Normally, a drop in the number of people working toward a secure retirement would be a bad thing. But there are times it absolutely makes sense to prioritize emergency preparedness. Here's what to consider when deciding if that's the best choice for you right now.
Emergency savings or retirement savings?
For most Americans with a finite amount of extra cash, a choice inevitably has to be made about what to do with those precious dollars.
And in most cases (but especially now), the first priority should be building an emergency fund. This should be in a high-yield savings account where it's accessible, and should be enough to cover three to six months of living expenses. Liquidity is essential to prevent you from having to borrow when unexpected expenses happen (which they inevitably will), and it will ensure an income cut won't lead to the serious financial harm when you can't pay your bills.
Building an emergency fund also helps protect the value of your investments. You won't be forced to sell them at a loss in a bear market. This is especially important to protect retirement savings, as normally a 10% penalty applies if you have to make an early withdrawal (although this penalty is temporarily suspended for some during the COVID-19 crisis).
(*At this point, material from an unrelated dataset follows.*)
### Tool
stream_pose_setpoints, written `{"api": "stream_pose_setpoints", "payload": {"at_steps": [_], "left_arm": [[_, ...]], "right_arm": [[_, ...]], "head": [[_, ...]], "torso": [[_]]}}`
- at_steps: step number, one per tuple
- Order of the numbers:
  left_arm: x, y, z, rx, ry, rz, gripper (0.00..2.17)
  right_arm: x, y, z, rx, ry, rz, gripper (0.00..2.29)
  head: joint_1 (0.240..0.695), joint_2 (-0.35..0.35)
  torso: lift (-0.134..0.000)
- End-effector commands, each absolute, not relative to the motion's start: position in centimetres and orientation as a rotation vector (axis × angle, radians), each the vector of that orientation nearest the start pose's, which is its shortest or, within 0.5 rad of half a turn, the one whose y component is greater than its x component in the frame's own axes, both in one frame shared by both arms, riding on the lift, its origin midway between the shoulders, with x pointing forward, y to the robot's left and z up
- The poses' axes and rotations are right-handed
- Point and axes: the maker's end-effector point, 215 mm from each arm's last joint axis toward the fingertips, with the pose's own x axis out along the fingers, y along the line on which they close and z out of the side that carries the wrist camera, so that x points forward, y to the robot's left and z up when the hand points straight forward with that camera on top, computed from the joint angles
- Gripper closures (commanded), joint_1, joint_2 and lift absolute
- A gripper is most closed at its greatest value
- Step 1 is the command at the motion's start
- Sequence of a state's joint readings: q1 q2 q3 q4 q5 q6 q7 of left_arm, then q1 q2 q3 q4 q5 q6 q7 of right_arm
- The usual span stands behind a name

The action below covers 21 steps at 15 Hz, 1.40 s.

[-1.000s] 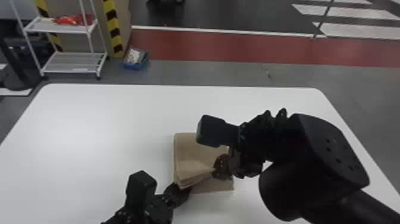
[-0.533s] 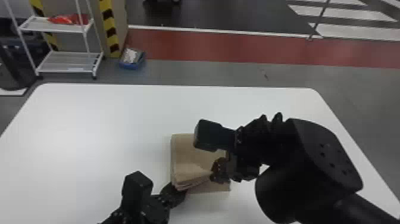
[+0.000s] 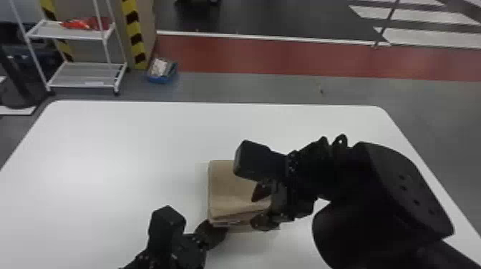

But while an emergency fund is of the utmost importance, that doesn't mean saving for retirement should always be postponed indefinitely, particularly if you have access to a 401(k) with an employer match. Delaying retirement savings is costly, and passing up the free money that comes from an employer's matching funds can be a big mistake.
So a balancing act is often best. For many people, this might involve quickly building a small emergency fund of at least $1,000 and then splitting extra cash between retirement savings and bulking up that fund until you've got your three to six months saved.
Alternatively, you could contribute enough money to get your full employer match first if you aren't overly worried about an imminent job loss or other financial disaster, then devote all your extra cash to an emergency fund before switching back to retirement savings. And while there's something to be said for this approach due to the financial security it provides, it's effective only if you have a detailed plan to get your emergency account up to snuff rapidly so you aren't delaying too long on saving for your future.
Make sure your financial goals are the right ones
Being nimble with financial management is important, and while you don't want to make rash changes such as giving up investing out of fear of a market downturn, you do need to make sure you're prepared for whatever life sends your way.
A crisis like the coronavirus is a reminder of the importance of emergency savings, so if you don't have your rainy day fund, it may be smart to make that your top financial goal for a while. Just remember to get back on track with your retirement savings as fast as possible to make the smartest choices for the short term and the long term.